以上は今井前会長の路線を引き継ぐものでありますが,現在,中国および韓国からは積極的なアプローチがありますし,2007年にタイで第6回アジア作物学会議が,また2008年に韓国で第5回世界作物学会議が,それぞれ開催されますので,これを機会に日本作物学会としての海外交流に関する方針を,さらに明確にしていく必要があります.これは,次回の評議員会で議論して頂きたい点の一つであります.
6.会長・評議員選挙と学会活性化
会長・評議員選挙を若干,変更し,顔の見える会長と,さらに強力な評議員団を選出して,学会の活性化に結び付けたいと考えております.次回の評議員会ではできるだけ具体的なご提案をして審議して頂きたいと考えております.さらに,今期に設置した学会戦略WGの協力も得て,学会活性化をどうすすめていくかという点についてもご議論頂く予定です.
7.支部関係
昨年,支部会や談話会を中心に,すべての支部にお邪魔することができました.いずれも1-2日程度の短い滞在ではありましたが,それぞれ異なる歴史や特徴を持って活動されている様子や雰囲気を感じることができました.本会と支部が連携を深めながら発展できる方途を,今後も模索していきたいと考えており,この点も評議員会でご議論頂ければと考えております.
新潟県と福井県を中心にした水害のための農作物が大きな被害を受けたことは,記憶に新しいところです.北陸支部としてこの被害の調査研究を行うことになりましたので,本会としてこれを支援しました.
8.他団体との協力
日本学術会議から,日本作物学会に対して8名の会員候補者の推薦依頼がありました.研究実績に加えて,性別,年齢,地域などの条件を考慮しながら,両副会長と協議して候補者を選出し,ご本人のご了解を得たうえで推薦いたしました.
1月に日本農学賞の選考が行われ,8件の受賞が決まりました.今年は例年と異なり,秋にシンポジウムが開催されますが,遺伝子組み換え生物について取り上げる予定で,企画段階から根本幹事を通して協力しております.
日本植物生理学会から,遺伝子組み換え植物に関する研究についてアピールが行われることになり,日本作物学会へも協力の要請がありました.急ぎ,評議員の皆様への問いかけを行いましたが,積極的に同じ歩調を取るべきであるというご意見ばかりではありませんでした.そこで,今回すぐに共同歩調を取ることは見送り,次回の評議員会でご議論をお願いすることにしました.慎重に考え行動することが,問題の先送りや棚上げにならないように注意しながら,学会としての意志決定過程のあり方も含めて評議員会で議論して頂きたいと考えております.

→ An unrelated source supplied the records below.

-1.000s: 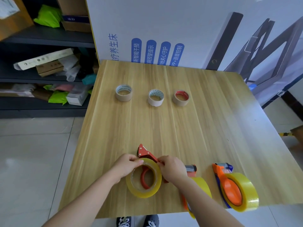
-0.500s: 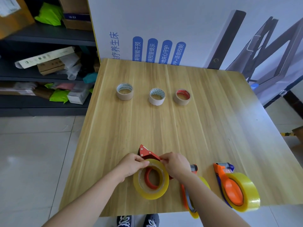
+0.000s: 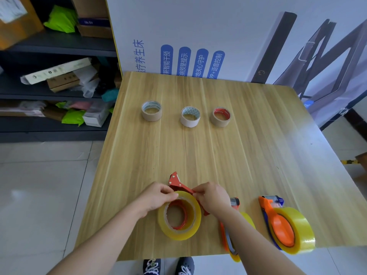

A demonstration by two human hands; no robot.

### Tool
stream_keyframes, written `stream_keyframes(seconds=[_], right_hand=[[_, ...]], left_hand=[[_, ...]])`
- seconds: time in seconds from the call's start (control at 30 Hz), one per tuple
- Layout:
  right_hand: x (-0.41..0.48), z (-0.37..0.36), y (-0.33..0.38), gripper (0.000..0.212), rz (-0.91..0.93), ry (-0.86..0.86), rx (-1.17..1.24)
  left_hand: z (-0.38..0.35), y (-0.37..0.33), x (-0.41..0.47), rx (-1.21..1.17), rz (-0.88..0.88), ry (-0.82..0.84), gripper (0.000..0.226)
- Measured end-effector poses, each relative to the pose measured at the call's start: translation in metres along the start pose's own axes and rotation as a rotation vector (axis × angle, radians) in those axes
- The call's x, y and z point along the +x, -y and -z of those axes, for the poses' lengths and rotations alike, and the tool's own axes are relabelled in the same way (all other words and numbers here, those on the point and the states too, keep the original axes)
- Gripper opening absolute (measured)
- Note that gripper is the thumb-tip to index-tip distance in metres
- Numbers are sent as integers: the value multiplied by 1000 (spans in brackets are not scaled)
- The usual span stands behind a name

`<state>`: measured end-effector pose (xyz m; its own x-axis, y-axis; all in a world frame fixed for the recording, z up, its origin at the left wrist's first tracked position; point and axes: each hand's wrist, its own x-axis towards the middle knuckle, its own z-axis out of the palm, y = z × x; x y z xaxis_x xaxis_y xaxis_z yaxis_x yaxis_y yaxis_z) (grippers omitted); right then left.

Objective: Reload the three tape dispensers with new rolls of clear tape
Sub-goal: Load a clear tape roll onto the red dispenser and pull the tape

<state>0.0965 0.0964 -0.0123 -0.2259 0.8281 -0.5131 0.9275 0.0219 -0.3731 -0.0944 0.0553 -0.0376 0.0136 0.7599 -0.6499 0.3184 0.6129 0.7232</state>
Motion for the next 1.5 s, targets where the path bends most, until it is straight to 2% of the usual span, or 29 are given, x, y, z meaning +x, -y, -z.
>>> stream_keyframes(seconds=[0.13,0.27,0.4,0.47,0.53,0.6,0.67,0.73,0.77,0.83,0.9,0.97,1.03,1.17,1.27,1.37,1.5], right_hand=[[0,0,1,23,-17,13,38],[0,-3,2,24,6,4,17],[1,-9,6,27,58,-31,-101],[-3,-15,10,31,154,-117,-173],[-11,-25,17,30,381,-261,-224],[-21,-41,23,21,623,-287,-273],[-27,-58,24,28,731,-129,-367],[-30,-69,22,47,673,53,-527],[-29,-73,22,53,653,78,-607],[-28,-77,25,48,650,94,-662],[-27,-74,29,33,649,87,-579],[-26,-65,33,23,636,48,-396],[-28,-50,42,23,592,26,-157],[-33,-12,61,25,443,160,429],[-40,5,71,21,497,192,587],[-46,18,81,30,491,258,790],[-55,40,97,38,541,266,888]], left_hand=[[-12,9,1,19,-6,-86,11],[-7,20,3,115,3,-111,3],[-3,31,7,359,34,-213,37],[-2,32,7,349,35,-215,40],[-3,33,5,293,19,-192,33],[-4,35,3,219,9,-190,27],[-5,39,1,204,15,-211,32],[-5,42,-1,173,35,-232,35],[-5,43,-2,156,41,-239,38],[-5,46,-6,89,45,-240,40],[-3,46,-10,-41,62,-252,40],[2,42,-16,-218,84,-277,41],[9,34,-20,-423,80,-285,47],[25,20,-23,-803,23,-220,71],[40,-1,-24,-962,-25,-96,88],[56,-25,-31,-1146,-112,-63,86],[71,-53,-46,-1128,-305,-199,66]])
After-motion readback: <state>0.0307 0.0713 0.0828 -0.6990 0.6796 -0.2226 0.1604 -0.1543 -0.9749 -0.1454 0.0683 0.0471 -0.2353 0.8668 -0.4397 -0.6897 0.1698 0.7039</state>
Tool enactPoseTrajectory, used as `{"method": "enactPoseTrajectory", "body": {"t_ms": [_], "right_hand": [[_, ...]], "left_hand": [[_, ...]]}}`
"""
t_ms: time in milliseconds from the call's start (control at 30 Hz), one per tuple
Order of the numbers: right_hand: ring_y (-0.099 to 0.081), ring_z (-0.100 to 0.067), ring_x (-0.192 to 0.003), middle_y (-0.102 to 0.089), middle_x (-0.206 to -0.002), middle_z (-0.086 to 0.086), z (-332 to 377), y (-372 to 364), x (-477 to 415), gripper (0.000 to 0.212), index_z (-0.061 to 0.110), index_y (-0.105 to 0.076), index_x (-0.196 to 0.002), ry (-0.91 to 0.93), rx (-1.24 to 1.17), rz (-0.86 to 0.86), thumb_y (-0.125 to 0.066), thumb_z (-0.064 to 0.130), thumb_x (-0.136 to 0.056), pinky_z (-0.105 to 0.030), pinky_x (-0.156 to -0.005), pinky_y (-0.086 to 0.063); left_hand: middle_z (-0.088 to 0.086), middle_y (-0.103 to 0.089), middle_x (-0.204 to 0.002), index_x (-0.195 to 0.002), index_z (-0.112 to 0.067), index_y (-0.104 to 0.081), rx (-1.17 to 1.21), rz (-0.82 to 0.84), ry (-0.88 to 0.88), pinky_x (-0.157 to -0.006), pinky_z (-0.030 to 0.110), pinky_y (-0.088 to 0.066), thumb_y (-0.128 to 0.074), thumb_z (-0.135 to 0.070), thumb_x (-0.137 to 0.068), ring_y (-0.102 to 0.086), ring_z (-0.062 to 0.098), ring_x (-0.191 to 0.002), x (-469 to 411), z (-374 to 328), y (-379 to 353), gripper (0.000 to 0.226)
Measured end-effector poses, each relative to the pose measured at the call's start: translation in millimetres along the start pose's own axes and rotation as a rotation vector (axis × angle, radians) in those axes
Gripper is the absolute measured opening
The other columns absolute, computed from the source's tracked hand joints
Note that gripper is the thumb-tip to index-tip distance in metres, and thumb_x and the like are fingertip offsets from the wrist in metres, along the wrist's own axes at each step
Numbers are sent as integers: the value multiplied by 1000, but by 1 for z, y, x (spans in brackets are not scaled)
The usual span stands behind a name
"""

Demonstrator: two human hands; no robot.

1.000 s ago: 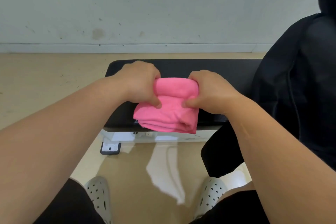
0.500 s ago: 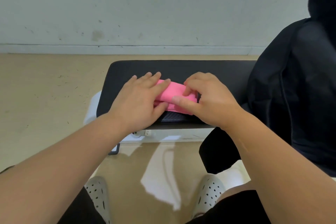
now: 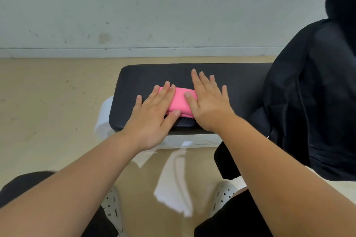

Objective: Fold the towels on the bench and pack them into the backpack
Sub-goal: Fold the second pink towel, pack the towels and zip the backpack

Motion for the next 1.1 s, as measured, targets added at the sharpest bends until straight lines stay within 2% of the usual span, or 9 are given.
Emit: {"method": "enactPoseTrajectory", "body": {"t_ms": [100, 267, 567, 733, 867, 933, 967, 1033, 1100], "right_hand": [[14, -23, -153, 6, -168, 3, -3, -6, 3, 65, 35, 7, -158, -3, 17, -33, -19, 56, -102, -54, -122, 8], [12, -23, -154, 1, -168, 2, -5, -10, 4, 68, 31, 8, -158, -14, -9, -81, -11, 59, -100, -54, -123, 5], [10, -24, -154, -1, -168, 1, -9, -13, -1, 67, 29, 8, -158, -54, -6, -78, -10, 56, -99, -52, -123, 4], [11, -22, -154, -5, -168, 3, -9, -13, -2, 73, 28, -3, -160, -41, -9, -62, -8, 63, -95, -52, -123, 7], [7, -24, -154, -16, -166, 4, -8, -7, 0, 78, 24, -19, -158, -5, -21, -43, -27, 69, -95, -53, -122, 4], [-5, -26, -154, -31, -160, 1, -7, -2, 5, 75, 20, -30, -155, 30, -32, -46, -41, 64, -95, -51, -123, -3], [-18, -27, -151, -41, -153, -1, -6, 2, 9, 71, 19, -37, -152, 56, -15, -58, -48, 60, -95, -49, -123, -11], [-44, -28, -129, -56, -131, -5, 0, 14, 16, 63, 20, -51, -143, 106, -2, -76, -65, 52, -90, -45, -112, -33], [-52, -23, -109, -57, -113, -1, 7, 33, 24, 55, 23, -60, -132, 105, -56, -47, -76, 44, -83, -40, -98, -44]], "left_hand": [[-9, -2, -167, -160, -27, -6, 45, -59, 99, -122, 55, 3, -15, -50, -102, 5, 15, -154, -21, -15, 19, 63], [-7, 7, -167, -159, -31, -5, -84, -22, 108, -121, 60, 1, -18, -46, -104, 8, 23, -154, -62, -21, 16, 58], [-4, 3, -167, -159, -29, -7, -111, -149, 63, -122, 58, -3, -19, -46, -103, 6, 24, -154, -61, -7, -6, 60], [-4, -3, -167, -159, -26, -16, -92, -116, 55, -123, 56, -5, -18, -47, -103, 3, 23, -154, -64, -6, -5, 60], [0, -24, -164, -153, -19, -35, 24, -66, 23, -123, 52, -8, -28, -46, -102, -9, 22, -153, -58, -4, 2, 58], [4, -39, -155, -149, -17, -41, 18, -43, -27, -121, 47, -19, -43, -46, -100, -27, 25, -147, -50, -2, 12, 57], [4, -48, -147, -146, -17, -45, -1, -44, -47, -117, 44, -28, -52, -46, -96, -38, 26, -140, -45, -1, 19, 58], [1, -59, -126, -136, -20, -54, -11, -33, -60, -101, 40, -42, -68, -45, -85, -52, 23, -118, -37, -3, 35, 59], [-5, -59, -103, -117, -24, -65, 22, -5, -55, -84, 36, -48, -78, -41, -75, -57, 19, -99, -31, -10, 51, 47]]}}
Point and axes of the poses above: each hand's wrist, its own x-axis away from the middle knuckle, its own y-axis out of the back of the hand, z = x × y, the point moved 2 cm from there along -x, towards the middle knuckle
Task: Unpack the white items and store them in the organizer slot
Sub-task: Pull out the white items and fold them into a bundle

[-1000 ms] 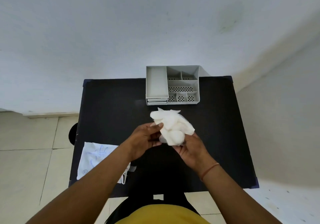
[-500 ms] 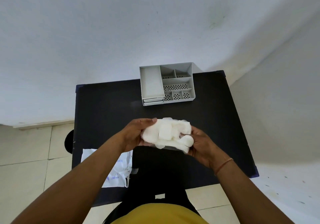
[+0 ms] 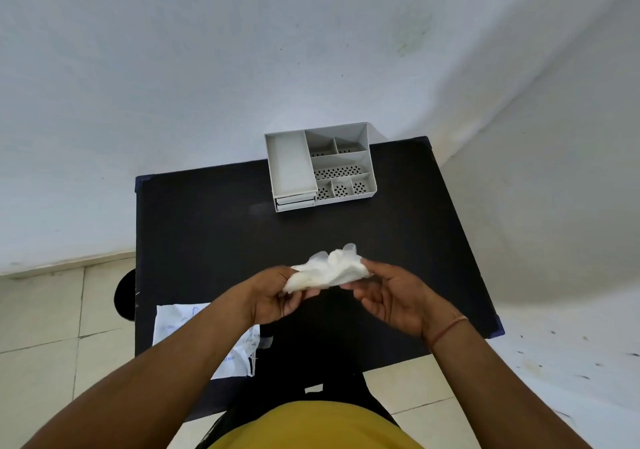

JABEE関係は,前期からの路線を踏まえて,積極的に対応しております.
9.小合龍夫名誉会員からのご寄付
小合名誉会員から,日本作物学会に対してご寄付の申し入れを頂きましたので,取り急ぎお礼状をお送りしました.評議員会および総会でお認め頂いたうえで,有難く頂戴したいと考えております.なお,学会の活性化に結びつくような使途をと考えており,評議員会で具体的な提案を行ってご審議頂く予定です.